House GOP Leader: FCC Proposing Government Takeover of Broadcast Media
House Republican Leader John Boehner (R-Ohio) sent a letter to the chairman of the Federal Communications Commission Wednesday urging him to drop recent proposals which amount to "a sweeping takeover by Washington bureaucrats of broadcast media."
In his correspondence, Boehner claimed the "proposals and recommendations for Commission action contained in the NPR amount to the stealth enactment of the Fairness Doctrine, a policy designed to squelch the free speech and free expression of specifically targeted audiences."

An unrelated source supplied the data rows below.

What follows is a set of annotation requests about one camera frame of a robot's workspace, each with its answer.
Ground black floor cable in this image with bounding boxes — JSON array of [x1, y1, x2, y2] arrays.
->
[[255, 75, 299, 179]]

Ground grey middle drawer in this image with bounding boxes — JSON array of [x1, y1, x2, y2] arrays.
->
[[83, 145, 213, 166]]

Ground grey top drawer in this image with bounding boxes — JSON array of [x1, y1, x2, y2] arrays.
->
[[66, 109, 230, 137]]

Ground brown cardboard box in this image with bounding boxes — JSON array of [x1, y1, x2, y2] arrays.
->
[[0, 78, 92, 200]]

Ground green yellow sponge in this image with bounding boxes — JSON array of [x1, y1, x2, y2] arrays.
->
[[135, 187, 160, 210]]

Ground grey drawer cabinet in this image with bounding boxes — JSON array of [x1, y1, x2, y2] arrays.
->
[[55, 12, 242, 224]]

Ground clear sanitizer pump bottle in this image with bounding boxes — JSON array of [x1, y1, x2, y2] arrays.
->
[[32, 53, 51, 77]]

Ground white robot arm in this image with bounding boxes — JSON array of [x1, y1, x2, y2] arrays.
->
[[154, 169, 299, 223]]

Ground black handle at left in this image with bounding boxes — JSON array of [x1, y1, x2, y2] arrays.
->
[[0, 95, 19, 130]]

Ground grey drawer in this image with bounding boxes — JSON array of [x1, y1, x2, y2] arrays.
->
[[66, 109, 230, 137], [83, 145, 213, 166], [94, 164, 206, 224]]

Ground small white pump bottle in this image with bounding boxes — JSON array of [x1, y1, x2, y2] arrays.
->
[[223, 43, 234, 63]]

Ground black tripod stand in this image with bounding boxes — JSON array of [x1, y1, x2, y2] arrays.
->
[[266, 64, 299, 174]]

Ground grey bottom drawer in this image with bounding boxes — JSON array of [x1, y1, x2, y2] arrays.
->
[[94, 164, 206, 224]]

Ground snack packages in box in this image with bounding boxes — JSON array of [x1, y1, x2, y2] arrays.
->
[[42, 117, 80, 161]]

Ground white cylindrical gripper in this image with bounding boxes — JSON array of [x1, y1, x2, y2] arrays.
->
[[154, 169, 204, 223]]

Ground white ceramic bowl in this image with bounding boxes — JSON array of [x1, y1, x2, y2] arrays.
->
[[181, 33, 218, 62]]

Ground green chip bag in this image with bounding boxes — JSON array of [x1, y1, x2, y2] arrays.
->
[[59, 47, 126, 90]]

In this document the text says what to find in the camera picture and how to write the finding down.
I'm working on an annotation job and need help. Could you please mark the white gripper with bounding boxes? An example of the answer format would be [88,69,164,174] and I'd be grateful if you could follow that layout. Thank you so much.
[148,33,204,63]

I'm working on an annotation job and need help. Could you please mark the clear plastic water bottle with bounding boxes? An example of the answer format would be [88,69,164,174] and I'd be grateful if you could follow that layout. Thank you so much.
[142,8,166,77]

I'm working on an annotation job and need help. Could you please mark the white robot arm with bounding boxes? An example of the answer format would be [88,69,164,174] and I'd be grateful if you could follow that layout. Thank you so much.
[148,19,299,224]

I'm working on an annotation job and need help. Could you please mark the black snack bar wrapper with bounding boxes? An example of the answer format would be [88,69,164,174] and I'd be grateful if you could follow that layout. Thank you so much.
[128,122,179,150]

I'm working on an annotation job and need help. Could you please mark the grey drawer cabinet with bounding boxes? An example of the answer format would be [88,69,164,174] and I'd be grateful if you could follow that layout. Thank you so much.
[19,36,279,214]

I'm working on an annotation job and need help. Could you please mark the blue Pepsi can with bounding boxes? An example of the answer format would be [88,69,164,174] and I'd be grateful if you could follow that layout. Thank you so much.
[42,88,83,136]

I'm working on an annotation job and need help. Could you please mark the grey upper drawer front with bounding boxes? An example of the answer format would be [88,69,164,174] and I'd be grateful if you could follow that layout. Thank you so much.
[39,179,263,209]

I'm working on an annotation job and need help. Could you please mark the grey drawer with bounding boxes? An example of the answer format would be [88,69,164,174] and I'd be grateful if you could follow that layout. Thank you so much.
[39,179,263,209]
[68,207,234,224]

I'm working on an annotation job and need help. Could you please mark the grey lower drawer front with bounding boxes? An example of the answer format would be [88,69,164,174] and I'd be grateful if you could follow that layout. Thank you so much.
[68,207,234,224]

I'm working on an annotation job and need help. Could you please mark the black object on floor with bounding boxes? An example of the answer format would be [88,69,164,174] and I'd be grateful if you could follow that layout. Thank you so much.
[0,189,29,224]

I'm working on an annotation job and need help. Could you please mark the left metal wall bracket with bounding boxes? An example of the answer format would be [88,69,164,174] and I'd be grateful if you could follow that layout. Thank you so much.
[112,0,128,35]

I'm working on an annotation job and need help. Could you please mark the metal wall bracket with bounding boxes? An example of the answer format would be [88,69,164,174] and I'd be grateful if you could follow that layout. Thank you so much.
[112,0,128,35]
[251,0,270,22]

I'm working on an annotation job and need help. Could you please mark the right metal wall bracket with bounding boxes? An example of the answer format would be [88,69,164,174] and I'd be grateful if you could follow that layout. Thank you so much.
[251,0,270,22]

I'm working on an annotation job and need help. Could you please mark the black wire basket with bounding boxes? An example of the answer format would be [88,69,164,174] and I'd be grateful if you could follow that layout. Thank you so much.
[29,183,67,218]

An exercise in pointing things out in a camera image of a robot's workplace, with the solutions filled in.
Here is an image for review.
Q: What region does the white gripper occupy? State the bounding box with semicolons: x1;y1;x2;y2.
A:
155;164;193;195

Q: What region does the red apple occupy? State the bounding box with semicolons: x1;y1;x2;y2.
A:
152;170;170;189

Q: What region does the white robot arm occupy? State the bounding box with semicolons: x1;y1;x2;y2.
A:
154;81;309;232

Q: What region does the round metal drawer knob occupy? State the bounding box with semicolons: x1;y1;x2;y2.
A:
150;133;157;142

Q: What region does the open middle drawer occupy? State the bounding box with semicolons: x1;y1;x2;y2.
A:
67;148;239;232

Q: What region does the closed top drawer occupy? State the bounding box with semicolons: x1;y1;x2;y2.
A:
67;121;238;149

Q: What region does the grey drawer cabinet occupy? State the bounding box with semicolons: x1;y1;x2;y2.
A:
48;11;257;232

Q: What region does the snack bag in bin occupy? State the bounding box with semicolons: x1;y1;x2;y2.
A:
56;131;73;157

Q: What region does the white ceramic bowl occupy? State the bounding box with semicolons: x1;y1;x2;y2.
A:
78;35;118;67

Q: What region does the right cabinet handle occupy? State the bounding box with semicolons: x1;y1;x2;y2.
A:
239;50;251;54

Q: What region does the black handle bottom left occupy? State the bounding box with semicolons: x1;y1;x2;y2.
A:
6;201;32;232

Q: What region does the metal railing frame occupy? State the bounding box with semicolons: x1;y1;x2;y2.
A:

What follows is the complete text of this letter which should be of particular interest to all Americans in favor of free speech on the airwaves (emphasis added, file photo):
June 11, 2008
The Honorable Kevin J. Martin
Federal Communications Commission
445 12th Street SW, Suite 844
Washington, DC 20554
Re: Report on Broadcast Localism and Notice of Proposed Rulemaking in MB Docket No. 04-233
Dear Chairman Martin:
Under the rubric of "broadcast localism" it is clear the Commission is proposing no less than a sweeping takeover by Washington bureaucrats of broadcast media. The proposals and recommendations for Commission action contained in the NPR amount to the stealth enactment of the Fairness Doctrine, a policy designed to squelch the free speech and free expression of specifically targeted audiences.
Forcing licensees to recreate so called "advisory boards" of a by-gone era will encumber broadcast media with onerous bureaucratic burdens not faced by cable, satellite, or Internet. The report's assertion these boards would help stations "determine the needs and interests of their communities" or promote "localism and diversity" borders on fantasy. The recreation of pre-1980s advisory boards will place broadcast media squarely on a path toward rationed speech.
Two other proposed rules completely disregard a generation of technological and media advancement. Both the Main Studio Rule and rules regulating the physical operation of stations suggest the Commission has apparently decided to regulate broadcast media based on the needs of 1934 (the year FCC was created) instead of the proven realities of 2008.
Licensees and stations should serve the needs of local citizens. But adding more restrictions and Washington mandates is retrograde considering the constant technological evolution of the media market. I urge the Commission to rescind these proposed rules.